Well, I wasn't trying to shut you down. Ibentoken .... guilty (-: I dunno. PA laws don't really rile me up. Gays shouldn't be fired by private companies for being gays. There's a reason for them. As for the baker ... I posted to Marty that the baker isn't practicing his faith baking the cakes; rather, he's serving mammon. Jesus was very explicit that you cannot serve mammon and God simultaneously. If the baker wants to take whatever profit he got on the cake and give it away, then he's taken no benefit, or mammon, for the gay couple's cake. Nor has he anything to do with their marriage. In short, I just don't see the justified outrage in the baker. Sanctimonious. Hypocritical in not facing his own sins of pride and prejudice
This is strictly my personal reflection. I've seen the Episcopal church put more effort into gay marriage than kids in prostitution. Some people work three jobs, but that's been going on forever. Still, free daycare ....
So, while I've no empathy for the baker, it seems to me that this whole issue has given Christians, liberal and not liberal, some room to hide from other issues. There's something of a backlash among some younger folks in groups like the Baptists who see this "gay thing" as a bit of diversion.

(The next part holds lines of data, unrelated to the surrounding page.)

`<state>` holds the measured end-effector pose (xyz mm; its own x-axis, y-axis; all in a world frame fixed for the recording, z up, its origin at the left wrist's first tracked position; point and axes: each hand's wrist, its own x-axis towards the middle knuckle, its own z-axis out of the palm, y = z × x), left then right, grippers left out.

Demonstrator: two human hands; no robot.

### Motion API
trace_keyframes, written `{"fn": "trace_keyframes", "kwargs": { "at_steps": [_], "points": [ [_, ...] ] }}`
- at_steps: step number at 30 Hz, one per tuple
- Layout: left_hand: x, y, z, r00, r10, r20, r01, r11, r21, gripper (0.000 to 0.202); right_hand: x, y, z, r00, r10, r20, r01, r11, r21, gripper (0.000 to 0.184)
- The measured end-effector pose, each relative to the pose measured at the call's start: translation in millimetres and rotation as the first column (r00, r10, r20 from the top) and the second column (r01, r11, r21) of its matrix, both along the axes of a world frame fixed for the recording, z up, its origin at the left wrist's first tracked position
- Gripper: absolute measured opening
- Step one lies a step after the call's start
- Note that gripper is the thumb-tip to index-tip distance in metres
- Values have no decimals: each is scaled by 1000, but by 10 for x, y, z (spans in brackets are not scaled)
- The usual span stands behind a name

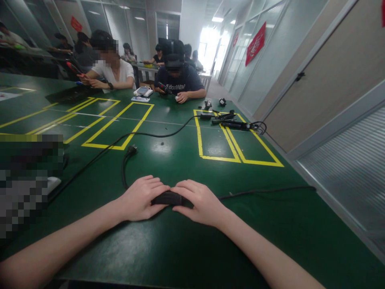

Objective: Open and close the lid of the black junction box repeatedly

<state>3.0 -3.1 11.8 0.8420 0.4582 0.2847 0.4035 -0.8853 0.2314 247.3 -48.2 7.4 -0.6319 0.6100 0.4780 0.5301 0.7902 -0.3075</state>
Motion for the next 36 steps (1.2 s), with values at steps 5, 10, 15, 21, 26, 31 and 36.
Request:
{"fn": "trace_keyframes", "kwargs": {
  "at_steps": [5, 10, 15, 21, 26, 31, 36],
  "points": [
    [-17, 8, 6, 998, -10, 60, 9, 1000, 7, 29, -25, -12, 4, 997, -39, -70, 39, 999, -3, 20],
    [-33, 1, 16, 997, -25, 72, 26, 1000, -12, 30, -22, 1, -24, 987, -36, -159, 34, 999, -20, 27],
    [-18, -3, -2, 995, -21, 102, 26, 999, -46, 24, -28, 4, -45, 981, -29, -190, 23, 999, -35, 28],
    [-11, 4, -19, 990, -29, 138, 39, 996, -75, 19, -31, -1, -39, 982, -48, -181, 31, 995, -92, 23],
    [-21, -10, -31, 987, -37, 155, 55, 993, -108, 21, -34, -6, -35, 977, -81, -197, 57, 990, -126, 32],
    [-19, -19, -29, 988, -17, 153, 30, 996, -82, 19, -41, -5, -35, 984, -55, -171, 31, 990, -140, 27],
    [-5, -30, -2, 989, -21, 145, 30, 998, -61, 15, -37, -13, -34, 980, -79, -184, 48, 984, -172, 36]
  ]
}}
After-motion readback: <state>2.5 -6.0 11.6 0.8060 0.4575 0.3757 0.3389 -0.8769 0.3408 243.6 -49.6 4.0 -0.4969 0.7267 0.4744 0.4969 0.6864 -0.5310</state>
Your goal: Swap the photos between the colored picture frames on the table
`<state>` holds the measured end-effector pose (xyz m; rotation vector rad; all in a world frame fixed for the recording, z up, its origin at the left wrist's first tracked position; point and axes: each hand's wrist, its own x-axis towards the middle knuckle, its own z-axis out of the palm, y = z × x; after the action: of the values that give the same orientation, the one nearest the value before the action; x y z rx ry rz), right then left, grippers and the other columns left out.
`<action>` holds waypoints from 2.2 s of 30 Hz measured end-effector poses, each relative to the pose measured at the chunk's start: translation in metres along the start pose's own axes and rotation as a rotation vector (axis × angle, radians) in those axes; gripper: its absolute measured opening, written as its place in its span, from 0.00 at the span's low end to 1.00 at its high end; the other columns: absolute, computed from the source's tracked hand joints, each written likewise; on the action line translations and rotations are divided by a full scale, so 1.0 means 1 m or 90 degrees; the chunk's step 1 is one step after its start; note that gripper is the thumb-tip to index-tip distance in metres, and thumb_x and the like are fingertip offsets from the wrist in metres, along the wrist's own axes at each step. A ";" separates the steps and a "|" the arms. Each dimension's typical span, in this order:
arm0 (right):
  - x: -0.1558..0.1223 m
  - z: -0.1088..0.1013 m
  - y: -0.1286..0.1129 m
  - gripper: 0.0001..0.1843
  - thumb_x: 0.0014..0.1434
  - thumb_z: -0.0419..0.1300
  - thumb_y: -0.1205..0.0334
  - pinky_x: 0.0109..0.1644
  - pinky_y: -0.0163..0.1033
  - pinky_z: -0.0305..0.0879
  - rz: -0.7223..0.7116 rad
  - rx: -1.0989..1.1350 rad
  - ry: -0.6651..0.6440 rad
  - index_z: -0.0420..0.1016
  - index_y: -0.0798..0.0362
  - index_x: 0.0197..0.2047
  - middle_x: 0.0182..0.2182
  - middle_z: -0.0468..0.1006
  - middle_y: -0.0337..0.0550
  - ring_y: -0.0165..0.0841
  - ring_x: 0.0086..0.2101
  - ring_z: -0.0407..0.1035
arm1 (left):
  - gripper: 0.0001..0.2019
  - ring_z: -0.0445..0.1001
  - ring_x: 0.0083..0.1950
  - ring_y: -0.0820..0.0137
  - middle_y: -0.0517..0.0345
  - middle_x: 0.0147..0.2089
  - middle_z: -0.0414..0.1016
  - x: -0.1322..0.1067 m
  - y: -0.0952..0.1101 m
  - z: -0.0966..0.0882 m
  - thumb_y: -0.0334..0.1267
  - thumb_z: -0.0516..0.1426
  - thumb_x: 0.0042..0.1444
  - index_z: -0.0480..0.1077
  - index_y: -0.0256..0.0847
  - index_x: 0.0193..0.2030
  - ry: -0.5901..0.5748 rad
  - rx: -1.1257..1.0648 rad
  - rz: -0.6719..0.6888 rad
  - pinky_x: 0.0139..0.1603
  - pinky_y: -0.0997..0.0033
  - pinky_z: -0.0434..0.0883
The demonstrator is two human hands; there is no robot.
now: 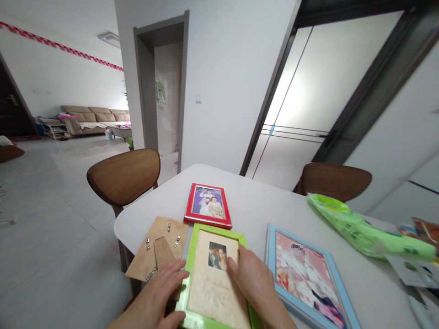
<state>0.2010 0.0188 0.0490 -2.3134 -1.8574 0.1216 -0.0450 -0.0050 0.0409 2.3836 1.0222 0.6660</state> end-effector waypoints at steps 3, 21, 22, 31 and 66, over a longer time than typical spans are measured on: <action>-0.006 -0.002 -0.023 0.23 0.54 0.43 0.54 0.35 0.39 0.59 -0.074 0.085 0.020 0.64 0.59 0.48 0.38 0.71 0.53 0.38 0.35 0.67 | 0.32 0.49 0.60 0.57 0.45 0.60 0.51 -0.012 -0.027 -0.020 0.30 0.56 0.37 0.57 0.38 0.55 0.008 0.084 -0.111 0.58 0.50 0.48; -0.058 -0.007 -0.048 0.22 0.43 0.56 0.60 0.48 0.45 0.57 -0.292 0.243 0.003 0.69 0.51 0.44 0.42 0.68 0.49 0.40 0.44 0.61 | 0.21 0.59 0.56 0.59 0.45 0.56 0.61 -0.010 -0.014 -0.020 0.34 0.56 0.47 0.60 0.39 0.51 0.093 0.181 0.067 0.53 0.58 0.62; -0.060 -0.008 -0.033 0.22 0.44 0.56 0.58 0.48 0.46 0.57 -0.287 0.227 -0.002 0.69 0.51 0.44 0.43 0.68 0.49 0.40 0.44 0.62 | 0.21 0.58 0.57 0.59 0.44 0.56 0.60 -0.004 -0.004 -0.016 0.34 0.56 0.47 0.61 0.38 0.50 0.046 0.170 0.066 0.54 0.58 0.61; -0.066 0.004 0.032 0.21 0.46 0.55 0.53 0.47 0.48 0.60 -0.225 0.116 0.007 0.72 0.49 0.43 0.42 0.71 0.51 0.41 0.44 0.64 | 0.18 0.54 0.58 0.61 0.47 0.58 0.57 0.031 0.024 0.025 0.38 0.58 0.46 0.64 0.38 0.45 -0.137 0.106 0.014 0.58 0.61 0.53; -0.027 0.010 0.022 0.12 0.54 0.47 0.68 0.41 0.41 0.58 -0.236 0.094 0.111 0.71 0.55 0.30 0.29 0.70 0.46 0.35 0.35 0.60 | 0.31 0.52 0.60 0.63 0.49 0.59 0.56 0.030 0.029 0.020 0.53 0.58 0.42 0.60 0.38 0.51 -0.203 0.079 0.006 0.60 0.56 0.44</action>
<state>0.2141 -0.0111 0.0336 -1.7880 -2.0690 0.0070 0.0005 -0.0045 0.0501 2.4969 0.9370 0.2170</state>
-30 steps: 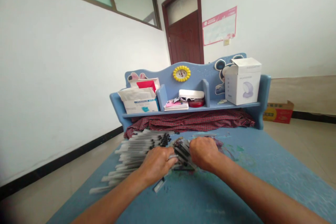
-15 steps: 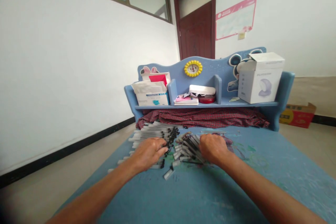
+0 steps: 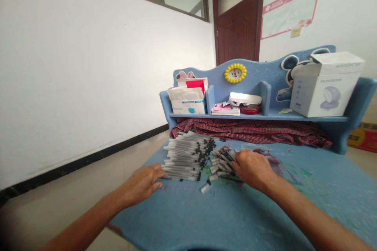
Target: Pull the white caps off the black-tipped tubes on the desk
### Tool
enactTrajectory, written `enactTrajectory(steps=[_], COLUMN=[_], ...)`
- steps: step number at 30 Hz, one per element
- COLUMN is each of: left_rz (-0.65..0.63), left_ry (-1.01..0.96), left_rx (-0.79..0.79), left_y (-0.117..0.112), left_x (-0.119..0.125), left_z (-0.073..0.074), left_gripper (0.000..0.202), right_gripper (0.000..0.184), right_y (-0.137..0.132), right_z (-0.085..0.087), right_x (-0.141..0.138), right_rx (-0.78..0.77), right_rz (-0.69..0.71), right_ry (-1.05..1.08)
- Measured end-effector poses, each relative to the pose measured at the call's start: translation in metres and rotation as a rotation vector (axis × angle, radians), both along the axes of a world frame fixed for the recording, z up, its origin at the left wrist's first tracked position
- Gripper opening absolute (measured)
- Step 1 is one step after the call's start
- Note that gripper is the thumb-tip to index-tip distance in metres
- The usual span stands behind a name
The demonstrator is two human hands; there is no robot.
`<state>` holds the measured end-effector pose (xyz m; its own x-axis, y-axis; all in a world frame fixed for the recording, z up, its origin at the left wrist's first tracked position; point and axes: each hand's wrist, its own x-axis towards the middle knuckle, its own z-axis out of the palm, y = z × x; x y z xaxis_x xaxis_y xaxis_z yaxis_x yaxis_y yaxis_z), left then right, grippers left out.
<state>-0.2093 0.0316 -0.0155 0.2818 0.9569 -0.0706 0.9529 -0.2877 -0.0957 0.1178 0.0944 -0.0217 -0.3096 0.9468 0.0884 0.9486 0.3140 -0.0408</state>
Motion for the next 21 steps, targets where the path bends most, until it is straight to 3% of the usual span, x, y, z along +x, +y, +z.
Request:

As for the PA thing .... in terms of taking away freedoms, I'm more concerned with the economy.
I'm more concerned with our descent into corporatism.
Historians talk about how sometimes the really big shifts in societies are invisible to the people in the midst of them, often even to those implementing them. I find the speed with which we've dispensed with the core principles of equal protection and individual rights, replacing them with class-based privileges and power sharing, to be far more disturbing that a lagging economy.
Well yeah. That's the thing. I don't see how a law saying everyone gets treated the same is really end of freedoms.
But these laws are the exact opposite of that.
As for the economy, that is the thing. Dave Camp gave his closing salvo, arguing for reducing rates across the board by elimintating tax breaks, or corporatism. What gets attention? The PA laws. Camp got slammed by the left and right.
Indeed. But, interestingly, support for that kind of corporatism is usually justified (or perhaps just rationalized) by a desire to improve the economy.